TextBlob("BEAUTIFUL IS BETTER THAN UGLY. EXPLICIT IS BETTER THAN IMPLICIT. SIMPLE IS BETTER THAN COMPLEX.")

In [33]:
zen.find("than")

20

In [34]:
a_blob = TextBlob('apple')
s_blob = TextBlob('samsung')
a_blob < s_blob

True

In [35]:
a_blob == 'apple'

True

You can concatenate and interpolate TextBlobs and strings

In [36]:
a_blob + ' and ' + s_blob

TextBlob("apple and samsung")

In [37]:
"{0} and {1}".format(a_blob, s_blob)

'apple and samsung'

## n-grams
The TextBlob.ngrams() method returns a list of tuples of n successive words.

In [38]:
blob = TextBlob("Now is better than never.")
blob.ngrams(n=3)

[WordList(['Now', 'is', 'better']),
 WordList(['is', 'better', 'than']),
 WordList(['better', 'than', 'never'])]

## Get Start and End Indices of Sentences
Use sentence.start and sentence.end to get the indices where a sentence starts and ends within a TextBlob

In [39]:
for k in zen.sentences:
    print(k)
    print("---- Starts at index {}, Ends at index {}".format(k.start, k.end))

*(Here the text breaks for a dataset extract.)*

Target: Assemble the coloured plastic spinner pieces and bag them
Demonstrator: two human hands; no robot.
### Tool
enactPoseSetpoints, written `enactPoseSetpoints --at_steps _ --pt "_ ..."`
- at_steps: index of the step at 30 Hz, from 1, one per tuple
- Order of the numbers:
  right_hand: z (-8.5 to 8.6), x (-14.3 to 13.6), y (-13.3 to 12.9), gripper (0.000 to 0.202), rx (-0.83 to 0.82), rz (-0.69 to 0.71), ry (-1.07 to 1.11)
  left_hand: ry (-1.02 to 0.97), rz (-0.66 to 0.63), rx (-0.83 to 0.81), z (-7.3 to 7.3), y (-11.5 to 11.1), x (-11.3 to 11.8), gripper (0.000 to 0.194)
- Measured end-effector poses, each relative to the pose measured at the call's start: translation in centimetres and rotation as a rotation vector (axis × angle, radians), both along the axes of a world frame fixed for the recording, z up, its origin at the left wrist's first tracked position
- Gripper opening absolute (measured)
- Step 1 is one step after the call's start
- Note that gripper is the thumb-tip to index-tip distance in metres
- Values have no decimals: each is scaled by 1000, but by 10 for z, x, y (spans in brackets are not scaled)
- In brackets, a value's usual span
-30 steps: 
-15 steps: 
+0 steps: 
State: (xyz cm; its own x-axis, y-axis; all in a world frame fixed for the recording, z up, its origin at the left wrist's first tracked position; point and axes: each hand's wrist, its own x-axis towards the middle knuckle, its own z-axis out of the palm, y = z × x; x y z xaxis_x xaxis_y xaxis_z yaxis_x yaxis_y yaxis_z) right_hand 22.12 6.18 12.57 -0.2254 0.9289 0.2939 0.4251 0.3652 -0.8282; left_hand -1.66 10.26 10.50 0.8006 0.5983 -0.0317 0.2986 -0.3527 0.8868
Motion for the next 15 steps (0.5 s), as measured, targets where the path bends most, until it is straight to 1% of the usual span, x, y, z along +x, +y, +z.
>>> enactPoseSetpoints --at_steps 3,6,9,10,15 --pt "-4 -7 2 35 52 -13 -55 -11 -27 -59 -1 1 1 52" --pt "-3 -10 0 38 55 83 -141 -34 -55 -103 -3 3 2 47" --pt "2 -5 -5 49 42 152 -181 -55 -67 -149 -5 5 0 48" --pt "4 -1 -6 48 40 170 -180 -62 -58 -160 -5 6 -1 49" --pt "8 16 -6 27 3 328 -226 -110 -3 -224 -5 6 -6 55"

Beautiful is better than ugly.
---- Starts at index 0, Ends at index 30
Explicit is better than implicit.
---- Starts at index 31, Ends at index 64
Simple is better than complex.
---- Starts at index 65, Ends at index 95


## Let's start building the Text Classification system
The textblob.classifiers module makes it simple to create custom classifiers.

As an example, let's create a custom sentiment analyzer.

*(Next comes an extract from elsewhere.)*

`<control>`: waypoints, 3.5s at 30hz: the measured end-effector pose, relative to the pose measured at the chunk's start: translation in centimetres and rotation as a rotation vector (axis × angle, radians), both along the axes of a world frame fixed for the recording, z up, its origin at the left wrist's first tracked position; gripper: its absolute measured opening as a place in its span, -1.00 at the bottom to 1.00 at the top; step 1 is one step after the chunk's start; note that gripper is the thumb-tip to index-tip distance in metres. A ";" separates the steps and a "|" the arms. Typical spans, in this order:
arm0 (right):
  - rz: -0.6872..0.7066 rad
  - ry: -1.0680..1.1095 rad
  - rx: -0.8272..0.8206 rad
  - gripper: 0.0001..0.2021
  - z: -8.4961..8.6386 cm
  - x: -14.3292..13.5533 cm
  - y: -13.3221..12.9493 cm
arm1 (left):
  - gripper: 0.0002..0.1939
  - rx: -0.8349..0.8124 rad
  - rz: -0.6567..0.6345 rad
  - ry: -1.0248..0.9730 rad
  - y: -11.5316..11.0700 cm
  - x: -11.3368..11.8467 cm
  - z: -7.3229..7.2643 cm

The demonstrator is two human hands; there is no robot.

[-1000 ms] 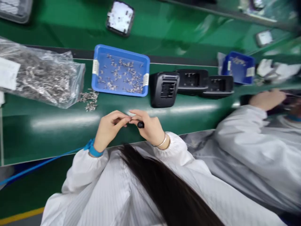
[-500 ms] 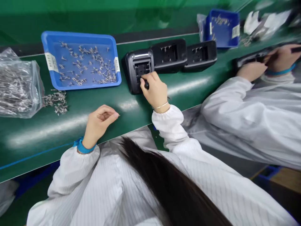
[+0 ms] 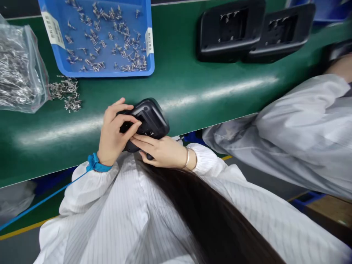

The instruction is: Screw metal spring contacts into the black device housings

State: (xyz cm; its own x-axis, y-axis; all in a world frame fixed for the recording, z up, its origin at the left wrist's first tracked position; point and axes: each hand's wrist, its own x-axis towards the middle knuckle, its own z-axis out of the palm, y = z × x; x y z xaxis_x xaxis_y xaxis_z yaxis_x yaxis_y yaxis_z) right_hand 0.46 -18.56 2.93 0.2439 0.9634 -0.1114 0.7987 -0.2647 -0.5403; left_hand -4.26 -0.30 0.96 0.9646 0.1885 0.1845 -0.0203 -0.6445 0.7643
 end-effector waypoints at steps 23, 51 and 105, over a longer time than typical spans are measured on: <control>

Loading Data and Creating a Classifier
First, we’ll create some training and test data.

In [40]:
train = [
       ('I love this sandwich.', 'pos'),
       ('this is an amazing place!', 'pos'),
       ('I feel very good about these beers.', 'pos'),
       ('this is my best work.', 'pos'),
       ("what an awesome view", 'pos'),
       ('I do not like this restaurant', 'neg'),
       ('I am tired of this stuff.', 'neg'),
       ("I can't deal with this", 'neg'),
       ('he is my sworn enemy!', 'neg'),
]
test = [
       ('the beer was good.', 'pos'),
       ('I do not enjoy my job', 'neg'),
       ("I ain't feeling dandy today.", 'neg'),
       ("I feel amazing!", 'pos'),
       ('Gary is a friend of mine.', 'pos'),
       ("I can't believe I'm doing this.", 'neg')
]

Now we'll create a Naive Bayes classifier, passing the training data into the constructor.

In [41]:
from textblob.classifiers import NaiveBayesClassifier
cl = NaiveBayesClassifier(train)

Classifying Text

Call the classify(text) method to use the classifier.

In [42]:
cl.classify("This is an amazing library!")

'pos'

In [43]:
prob_dist = cl.prob_classify("This one's a doozy.")
prob_dist.max()

'pos'

In [44]:
prob_dist = cl.prob_classify("I am suffering from cold")
prob_dist.max()

'neg'

In [45]:
round(prob_dist.prob("pos"), 2)

0.31

In [46]:
round(prob_dist.prob("neg"), 2)

0.69

## Classifying TextBlobs
Another way to classify text is to pass a classifier into the constructor of TextBlob and call its classify() method.

In [47]:
from textblob import TextBlob
blob = TextBlob("Alcohal is good. But the hangover is horrible.", classifier=cl)
blob.classify()

'pos'

In [48]:
for s in blob.sentences:
    print(s)
    print(s.classify())

Alcohal is good.
pos
But the hangover is horrible.
pos


## Evaluating Classifiers
To compute the accuracy on our test set, use the accuracy(test_data) method.

In [49]:
cl.accuracy(test)

1.0

In [50]:
cl.show_informative_features(5)

Most Informative Features
             contains(I) = False             pos : neg    =      1.9 : 1.0
             contains(I) = True              neg : pos    =      1.7 : 1.0
            contains(an) = False             neg : pos    =      1.5 : 1.0
            contains(is) = True              pos : neg    =      1.4 : 1.0
          contains(this) = False             pos : neg    =      1.4 : 1.0


## Updating Classifiers with New Data
Use the update(new_data) method to update a classifier with new training data.

In [52]:
new_data = [('She is my best friend.', 'pos'),
            ("I'm happy to have a new friend.", 'pos'),
            ("Stay thirsty, my friend.", 'pos'),
            ("He ain't from around here.", 'neg')]

cl.update(new_data)

True

In [53]:
cl.accuracy(test)

1.0

## Feature Extractors
By default, the NaiveBayesClassifier uses a simple feature extractor that indicates which words in the training set are contained in a document.

For example, the sentence "I love" might have the features contains(love): True or contains(hate): False.

You can override this feature extractor by writing your own. A feature extractor is simply a function with a document (the text to extract features from) as the first argument. The function may include a second argument, train_set (the training dataset), if necessary.

In [54]:
def end_word_extractor(document):
    tokens = document.split()
    first_word, last_word = tokens[0], tokens[-1]
    feats = {}
    feats["first({0})".format(first_word)] = True
    return feats

In [55]:
features = end_word_extractor("I love")

In [56]:
assert features == {'first(I)': True}

We can then use the feature extractor in a classifier by passing it as the second argument of the constructor.

In [57]:
cl2 = NaiveBayesClassifier(test, feature_extractor=end_word_extractor)

In [58]:
blob = TextBlob("I'm excited to try my new classifier.", classifier=cl2)
blob.classify()

'pos'